In a typical experiment to assess the physical state of a material, scientists monitor the resistance that the material offers to an applied force. At a simplistic level, a solid resists an applied force to a larger extent than a liquid. Most measurements aiming at understanding physical state of a material therefore rest on measuring this “resistance” (shear force in technical terms).
When a fluid is confined in a small volume of atto to zeptolitres, the shear forces can be as small as nano Newtons (a measure of force). This is why it is important that an instrument measuring shear force be not just sensitive, but sensitive in a relevant range.
Patil’s research group has now developed a new force sensor to experimentally measure flow properties of nano-confined liquids. The instrument is based on a tuning fork model, a design that is used often in watches and in certain microscopes, but not been previously applied in the making of a force sensor for rheology (study of flow of matter).

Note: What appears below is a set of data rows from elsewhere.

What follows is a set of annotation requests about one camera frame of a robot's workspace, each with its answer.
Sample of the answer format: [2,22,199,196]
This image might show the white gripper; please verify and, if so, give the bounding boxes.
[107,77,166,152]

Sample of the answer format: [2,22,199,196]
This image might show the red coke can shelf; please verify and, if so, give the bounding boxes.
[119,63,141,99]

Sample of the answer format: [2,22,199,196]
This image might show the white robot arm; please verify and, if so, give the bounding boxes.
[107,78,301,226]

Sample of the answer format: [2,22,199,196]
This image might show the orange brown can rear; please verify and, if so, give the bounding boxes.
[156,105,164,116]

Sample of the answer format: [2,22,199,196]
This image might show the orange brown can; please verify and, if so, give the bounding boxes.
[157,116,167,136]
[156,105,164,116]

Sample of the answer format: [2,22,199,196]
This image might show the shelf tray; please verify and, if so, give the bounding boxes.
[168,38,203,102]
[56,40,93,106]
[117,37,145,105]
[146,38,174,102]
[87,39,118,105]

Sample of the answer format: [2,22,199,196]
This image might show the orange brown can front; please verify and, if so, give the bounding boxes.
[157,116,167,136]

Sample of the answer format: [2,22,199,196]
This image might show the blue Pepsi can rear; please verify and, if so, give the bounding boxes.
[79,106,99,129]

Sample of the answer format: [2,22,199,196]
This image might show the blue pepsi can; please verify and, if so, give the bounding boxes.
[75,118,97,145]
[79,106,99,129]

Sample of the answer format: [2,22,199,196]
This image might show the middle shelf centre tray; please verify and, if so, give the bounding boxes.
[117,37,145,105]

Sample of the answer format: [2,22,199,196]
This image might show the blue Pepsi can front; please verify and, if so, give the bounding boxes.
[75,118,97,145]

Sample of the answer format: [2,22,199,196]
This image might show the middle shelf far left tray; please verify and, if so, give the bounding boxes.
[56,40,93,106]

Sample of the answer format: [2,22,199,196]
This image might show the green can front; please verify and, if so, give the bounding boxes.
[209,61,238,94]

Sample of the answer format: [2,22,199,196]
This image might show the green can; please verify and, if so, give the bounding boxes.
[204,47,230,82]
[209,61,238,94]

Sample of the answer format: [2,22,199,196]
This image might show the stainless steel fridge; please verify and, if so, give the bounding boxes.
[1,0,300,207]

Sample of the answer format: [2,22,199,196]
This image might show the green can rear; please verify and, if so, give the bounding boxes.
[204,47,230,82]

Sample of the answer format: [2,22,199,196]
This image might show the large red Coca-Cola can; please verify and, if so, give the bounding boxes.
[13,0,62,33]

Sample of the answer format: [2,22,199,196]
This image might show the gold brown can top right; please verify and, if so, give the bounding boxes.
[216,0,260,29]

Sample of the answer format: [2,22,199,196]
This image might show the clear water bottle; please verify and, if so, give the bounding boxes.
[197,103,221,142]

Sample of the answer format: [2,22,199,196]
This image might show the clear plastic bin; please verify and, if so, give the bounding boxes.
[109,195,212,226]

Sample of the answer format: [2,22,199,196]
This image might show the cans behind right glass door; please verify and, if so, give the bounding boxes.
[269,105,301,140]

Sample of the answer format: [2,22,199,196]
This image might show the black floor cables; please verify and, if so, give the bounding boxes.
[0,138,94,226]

In this set-up, one arm of the tuning fork is attached to a long fiber containing a tip. The other arm of the fork is an integral part of the rest of the instrumentation that processes the signal. The tip is immersed in liquid and the tuning fork is used to measure the stress on the fiber tip by measuring the difference in current through the arms. The authors have also developed a mathematical model to understand how the measurements in amplitude and phase relate to shear stress.
Force sensors that are highly sensitive and are designed to measure very small forces also tend to perceive the random forces due thermal vibrations at room temperature in addition to measuring the resistance that the material offers to an applied force. Patil’s team seems to have overcome this classical problem by using sensor which is very stiff but still capable of picking up very small forces.

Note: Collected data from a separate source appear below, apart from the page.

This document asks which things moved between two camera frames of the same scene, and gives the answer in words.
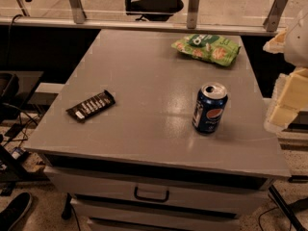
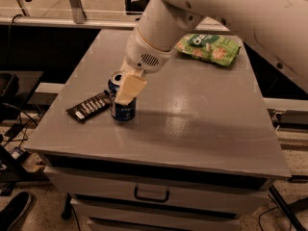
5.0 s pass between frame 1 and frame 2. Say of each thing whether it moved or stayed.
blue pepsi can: moved
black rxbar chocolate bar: stayed
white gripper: moved
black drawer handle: stayed
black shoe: stayed
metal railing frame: stayed
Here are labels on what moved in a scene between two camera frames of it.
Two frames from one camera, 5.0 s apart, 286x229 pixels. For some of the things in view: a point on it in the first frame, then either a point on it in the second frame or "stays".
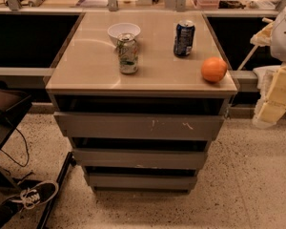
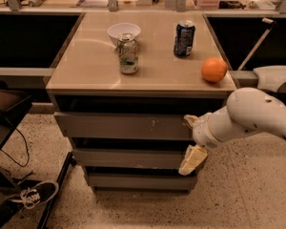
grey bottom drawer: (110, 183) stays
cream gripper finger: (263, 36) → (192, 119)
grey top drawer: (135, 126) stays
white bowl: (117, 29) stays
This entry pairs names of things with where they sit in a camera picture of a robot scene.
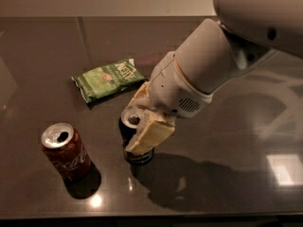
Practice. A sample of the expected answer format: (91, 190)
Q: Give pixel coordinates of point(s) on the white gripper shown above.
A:
(171, 87)

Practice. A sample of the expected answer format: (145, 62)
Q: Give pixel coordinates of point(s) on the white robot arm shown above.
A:
(246, 33)

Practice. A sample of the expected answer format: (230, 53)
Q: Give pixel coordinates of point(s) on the red coke can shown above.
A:
(62, 145)

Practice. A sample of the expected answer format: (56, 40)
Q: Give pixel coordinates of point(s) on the green chip bag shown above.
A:
(107, 80)

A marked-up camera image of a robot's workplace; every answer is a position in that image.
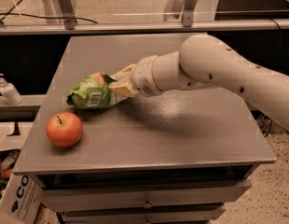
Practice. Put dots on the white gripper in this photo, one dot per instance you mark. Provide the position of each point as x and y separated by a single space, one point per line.
143 76

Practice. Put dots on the green rice chip bag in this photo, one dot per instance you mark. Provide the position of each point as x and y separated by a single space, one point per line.
92 92

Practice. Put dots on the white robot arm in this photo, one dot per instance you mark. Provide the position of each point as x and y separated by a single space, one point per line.
203 61

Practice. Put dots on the red apple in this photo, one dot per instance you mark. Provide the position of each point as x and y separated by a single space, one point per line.
64 129

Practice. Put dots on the grey drawer cabinet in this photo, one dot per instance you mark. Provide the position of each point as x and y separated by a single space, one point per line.
172 159

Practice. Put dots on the white pump lotion bottle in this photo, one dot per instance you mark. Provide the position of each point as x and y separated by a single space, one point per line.
9 92

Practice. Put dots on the white cardboard box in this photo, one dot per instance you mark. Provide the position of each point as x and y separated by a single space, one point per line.
19 204

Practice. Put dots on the grey metal bracket left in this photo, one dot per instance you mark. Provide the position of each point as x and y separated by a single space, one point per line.
68 10

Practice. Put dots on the grey metal bracket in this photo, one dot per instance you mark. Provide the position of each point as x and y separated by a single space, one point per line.
68 10
188 12

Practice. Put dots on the grey metal bracket right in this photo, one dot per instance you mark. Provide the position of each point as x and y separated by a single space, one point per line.
188 12

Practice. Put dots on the grey metal rail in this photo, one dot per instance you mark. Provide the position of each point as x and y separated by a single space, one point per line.
146 28

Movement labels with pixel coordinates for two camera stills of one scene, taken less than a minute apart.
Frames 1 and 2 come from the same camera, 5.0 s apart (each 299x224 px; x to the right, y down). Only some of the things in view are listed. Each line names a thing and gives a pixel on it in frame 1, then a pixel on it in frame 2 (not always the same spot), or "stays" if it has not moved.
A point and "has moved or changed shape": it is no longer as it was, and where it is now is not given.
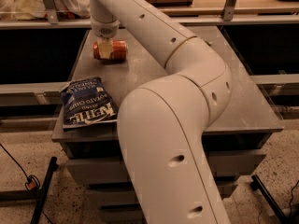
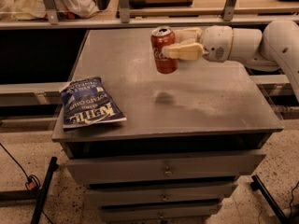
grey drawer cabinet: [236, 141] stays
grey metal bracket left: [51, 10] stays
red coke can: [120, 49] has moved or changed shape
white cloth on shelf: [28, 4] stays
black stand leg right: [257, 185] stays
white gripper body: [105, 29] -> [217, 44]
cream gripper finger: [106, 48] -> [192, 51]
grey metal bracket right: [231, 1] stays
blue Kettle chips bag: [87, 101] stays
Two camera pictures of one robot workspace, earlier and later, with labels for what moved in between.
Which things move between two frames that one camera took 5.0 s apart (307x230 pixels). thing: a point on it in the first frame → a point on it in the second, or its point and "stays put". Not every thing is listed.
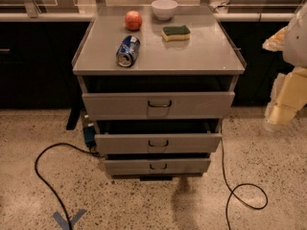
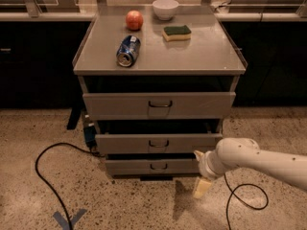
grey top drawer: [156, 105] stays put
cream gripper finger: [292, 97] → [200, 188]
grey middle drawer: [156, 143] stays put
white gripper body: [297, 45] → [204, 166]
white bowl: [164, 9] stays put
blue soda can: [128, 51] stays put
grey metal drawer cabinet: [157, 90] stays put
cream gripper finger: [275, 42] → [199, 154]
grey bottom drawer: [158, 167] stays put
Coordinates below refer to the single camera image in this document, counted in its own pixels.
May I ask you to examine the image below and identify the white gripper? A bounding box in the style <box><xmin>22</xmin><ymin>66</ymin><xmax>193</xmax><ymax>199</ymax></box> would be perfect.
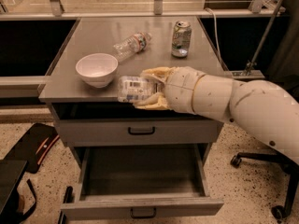
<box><xmin>133</xmin><ymin>66</ymin><xmax>205</xmax><ymax>114</ymax></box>

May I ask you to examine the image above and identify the blue labelled plastic bottle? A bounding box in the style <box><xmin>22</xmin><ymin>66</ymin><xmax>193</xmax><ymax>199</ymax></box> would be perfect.
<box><xmin>118</xmin><ymin>76</ymin><xmax>158</xmax><ymax>103</ymax></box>

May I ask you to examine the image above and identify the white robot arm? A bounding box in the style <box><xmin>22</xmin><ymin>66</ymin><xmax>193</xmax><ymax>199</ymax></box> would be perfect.
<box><xmin>134</xmin><ymin>66</ymin><xmax>299</xmax><ymax>164</ymax></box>

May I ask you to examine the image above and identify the clear plastic water bottle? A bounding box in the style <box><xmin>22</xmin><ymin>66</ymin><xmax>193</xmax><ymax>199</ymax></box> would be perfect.
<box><xmin>113</xmin><ymin>32</ymin><xmax>152</xmax><ymax>62</ymax></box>

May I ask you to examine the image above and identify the grey drawer cabinet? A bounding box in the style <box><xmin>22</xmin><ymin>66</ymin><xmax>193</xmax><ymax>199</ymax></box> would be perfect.
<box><xmin>40</xmin><ymin>16</ymin><xmax>224</xmax><ymax>162</ymax></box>

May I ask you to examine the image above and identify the open middle drawer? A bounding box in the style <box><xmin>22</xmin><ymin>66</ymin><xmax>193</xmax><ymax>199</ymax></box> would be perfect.
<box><xmin>62</xmin><ymin>144</ymin><xmax>223</xmax><ymax>220</ymax></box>

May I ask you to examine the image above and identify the closed upper drawer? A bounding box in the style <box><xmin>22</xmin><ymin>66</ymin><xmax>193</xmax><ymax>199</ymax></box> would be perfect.
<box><xmin>54</xmin><ymin>117</ymin><xmax>223</xmax><ymax>147</ymax></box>

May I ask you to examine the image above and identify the green soda can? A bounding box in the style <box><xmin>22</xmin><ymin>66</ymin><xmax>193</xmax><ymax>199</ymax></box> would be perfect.
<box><xmin>171</xmin><ymin>21</ymin><xmax>192</xmax><ymax>58</ymax></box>

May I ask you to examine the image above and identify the white ceramic bowl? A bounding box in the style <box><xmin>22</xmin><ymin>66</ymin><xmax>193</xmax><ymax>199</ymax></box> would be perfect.
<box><xmin>76</xmin><ymin>53</ymin><xmax>119</xmax><ymax>88</ymax></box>

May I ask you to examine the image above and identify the metal clamp stand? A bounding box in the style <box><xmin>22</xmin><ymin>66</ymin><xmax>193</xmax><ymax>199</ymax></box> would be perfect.
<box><xmin>232</xmin><ymin>0</ymin><xmax>284</xmax><ymax>78</ymax></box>

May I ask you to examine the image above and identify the black board with orange stripe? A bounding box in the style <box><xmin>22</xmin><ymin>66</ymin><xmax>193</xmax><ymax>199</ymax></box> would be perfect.
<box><xmin>5</xmin><ymin>123</ymin><xmax>59</xmax><ymax>174</ymax></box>

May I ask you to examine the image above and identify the black office chair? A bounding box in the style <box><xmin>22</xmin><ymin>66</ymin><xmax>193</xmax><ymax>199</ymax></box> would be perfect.
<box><xmin>230</xmin><ymin>77</ymin><xmax>299</xmax><ymax>224</ymax></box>

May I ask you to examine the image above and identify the black upper drawer handle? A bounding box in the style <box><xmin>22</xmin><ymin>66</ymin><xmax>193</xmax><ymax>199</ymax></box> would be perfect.
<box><xmin>127</xmin><ymin>127</ymin><xmax>155</xmax><ymax>135</ymax></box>

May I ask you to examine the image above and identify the black drawer handle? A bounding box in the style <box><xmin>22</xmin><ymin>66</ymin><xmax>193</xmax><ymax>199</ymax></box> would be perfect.
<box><xmin>127</xmin><ymin>127</ymin><xmax>155</xmax><ymax>135</ymax></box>
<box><xmin>130</xmin><ymin>207</ymin><xmax>157</xmax><ymax>219</ymax></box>

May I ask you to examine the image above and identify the white cable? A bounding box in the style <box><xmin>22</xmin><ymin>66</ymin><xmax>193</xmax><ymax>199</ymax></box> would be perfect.
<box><xmin>204</xmin><ymin>7</ymin><xmax>223</xmax><ymax>64</ymax></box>

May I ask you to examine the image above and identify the black middle drawer handle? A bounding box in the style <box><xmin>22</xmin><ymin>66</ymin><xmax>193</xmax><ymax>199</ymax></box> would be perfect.
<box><xmin>130</xmin><ymin>207</ymin><xmax>157</xmax><ymax>219</ymax></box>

Describing the results obtained using this device, Patil says, “The new instrument measured the shear response and the phase lag between the strain and stress. We found that water displays complex viscosity under nano-confinement and with large enough shear rates. The physical meaning of this complex viscosity is that part of the liquid gives a solid-like elastic response. By taking the ratio of this viscous and elastic response, one can compute Maxwell’s relaxation time, an important quantity that characterizes rate dependent system behavior.”
Karan Kapoor, an undergraduate student and primary author of the paper, compares this visco-elastic response by nano-confined liquid with experiments performed on Xenon aboard Columbia space shuttle under microgravity “Typically complex viscosity is exhibited by mixtures such as mud slurry, sauce and whipped creams, polymer melts and colloidal suspensions. The complex response of pure water to shearing is very similar to that of Xenon near its critical point. It is interesting that the effects of temperature are brought about by physical confinement by rigid walls,” says Kapoor.
The study titled “A new tuning fork-based instrument for oscillatory shear rheology of nanoconfined liquids” has been published in the journal Review of Scientific Instrumentsand is authored by Karan Kapoor, Vinod Kanawade, Vibham Shukla, and Shivprasad Patil.